▶ YOUR ASSIGNMENT
Filter the data below for the string "Would" and copy each matching line.

▶ EXERCISE INPUTS
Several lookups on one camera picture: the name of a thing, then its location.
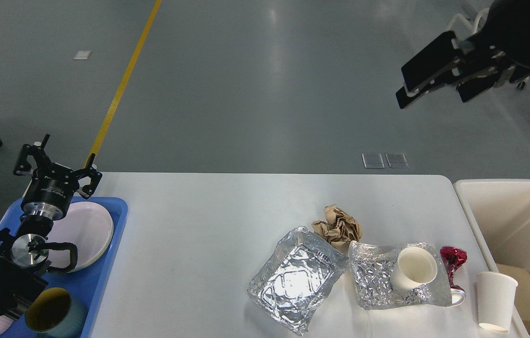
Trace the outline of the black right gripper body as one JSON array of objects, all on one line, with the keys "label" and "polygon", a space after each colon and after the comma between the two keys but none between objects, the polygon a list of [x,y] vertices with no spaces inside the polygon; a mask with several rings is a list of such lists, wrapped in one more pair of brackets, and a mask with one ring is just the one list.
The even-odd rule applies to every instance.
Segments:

--

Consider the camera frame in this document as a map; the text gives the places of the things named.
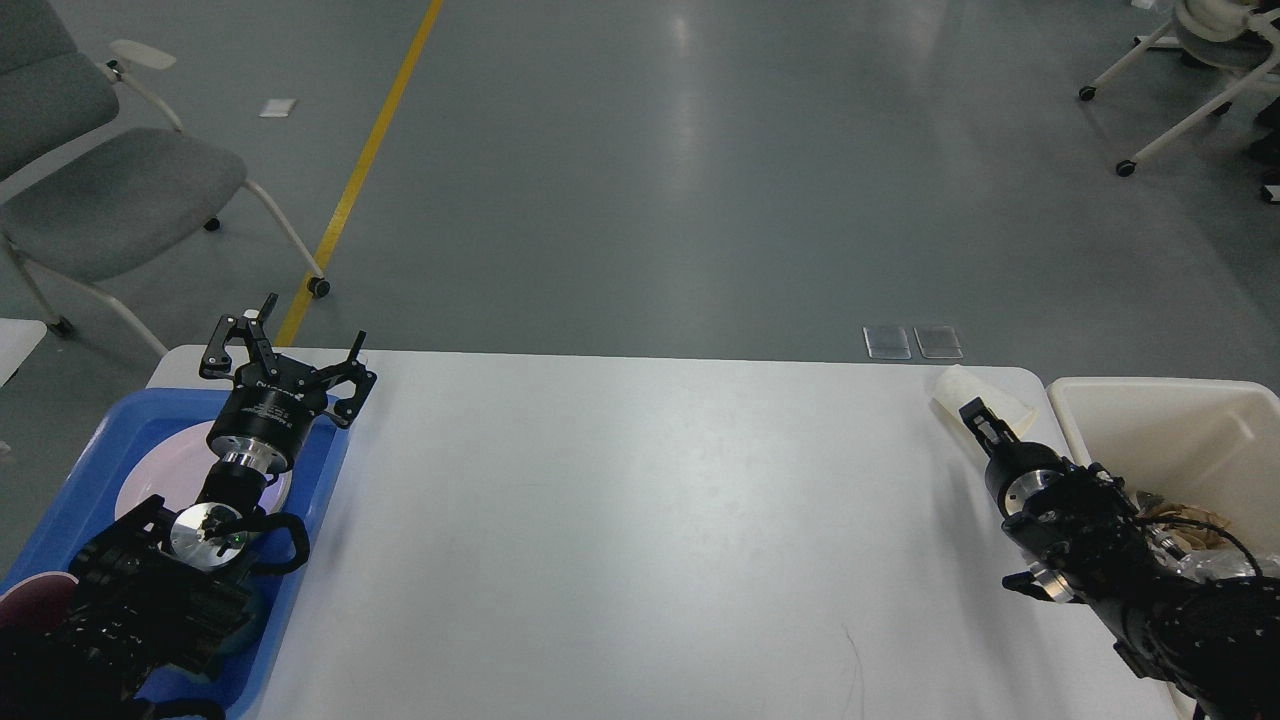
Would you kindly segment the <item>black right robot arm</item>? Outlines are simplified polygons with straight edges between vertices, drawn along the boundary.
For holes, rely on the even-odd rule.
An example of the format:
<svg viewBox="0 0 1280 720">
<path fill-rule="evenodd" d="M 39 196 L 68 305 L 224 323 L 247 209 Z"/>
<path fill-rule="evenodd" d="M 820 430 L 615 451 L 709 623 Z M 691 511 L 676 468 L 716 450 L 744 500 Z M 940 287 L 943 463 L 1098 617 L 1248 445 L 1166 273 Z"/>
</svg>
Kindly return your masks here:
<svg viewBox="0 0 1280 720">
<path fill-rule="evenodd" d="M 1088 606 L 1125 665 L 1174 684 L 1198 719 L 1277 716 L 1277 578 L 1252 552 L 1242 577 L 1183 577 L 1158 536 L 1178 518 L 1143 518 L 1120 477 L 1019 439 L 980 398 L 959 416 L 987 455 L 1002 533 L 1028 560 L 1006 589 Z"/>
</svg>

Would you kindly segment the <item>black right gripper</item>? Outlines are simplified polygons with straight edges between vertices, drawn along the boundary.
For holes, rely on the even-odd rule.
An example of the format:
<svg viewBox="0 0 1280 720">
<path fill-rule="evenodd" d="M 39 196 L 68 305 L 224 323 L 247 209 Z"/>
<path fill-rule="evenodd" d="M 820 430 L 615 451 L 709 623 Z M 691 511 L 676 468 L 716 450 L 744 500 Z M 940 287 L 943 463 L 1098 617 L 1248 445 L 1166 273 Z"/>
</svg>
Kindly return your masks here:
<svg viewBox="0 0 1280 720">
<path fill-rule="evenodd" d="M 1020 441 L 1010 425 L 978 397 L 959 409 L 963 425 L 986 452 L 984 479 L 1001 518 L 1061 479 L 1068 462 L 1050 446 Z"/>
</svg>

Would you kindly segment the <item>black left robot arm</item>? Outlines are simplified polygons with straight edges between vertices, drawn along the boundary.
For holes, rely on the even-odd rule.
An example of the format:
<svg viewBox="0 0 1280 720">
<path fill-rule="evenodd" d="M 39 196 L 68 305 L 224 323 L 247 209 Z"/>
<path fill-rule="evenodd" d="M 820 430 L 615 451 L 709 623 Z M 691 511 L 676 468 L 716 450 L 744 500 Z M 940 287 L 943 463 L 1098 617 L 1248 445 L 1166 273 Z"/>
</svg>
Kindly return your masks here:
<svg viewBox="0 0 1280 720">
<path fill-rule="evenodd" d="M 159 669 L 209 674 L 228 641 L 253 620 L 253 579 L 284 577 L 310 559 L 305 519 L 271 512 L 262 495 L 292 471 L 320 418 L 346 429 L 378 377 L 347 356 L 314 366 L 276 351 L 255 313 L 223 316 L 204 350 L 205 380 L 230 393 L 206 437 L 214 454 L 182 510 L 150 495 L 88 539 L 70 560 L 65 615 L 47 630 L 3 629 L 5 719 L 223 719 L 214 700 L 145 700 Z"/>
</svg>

▶ RESPONSE TO THE EXERCISE
Would you kindly segment the <item>black right robot arm</item>? Outlines are simplified polygons with straight edges between vertices, drawn along the boundary.
Would you kindly segment the <item>black right gripper</item>? Outlines are simplified polygons with straight edges between vertices, drawn along the boundary.
Would you kindly segment the <item>black left robot arm</item>? Outlines are simplified polygons with straight edges between vertices, drawn along the boundary.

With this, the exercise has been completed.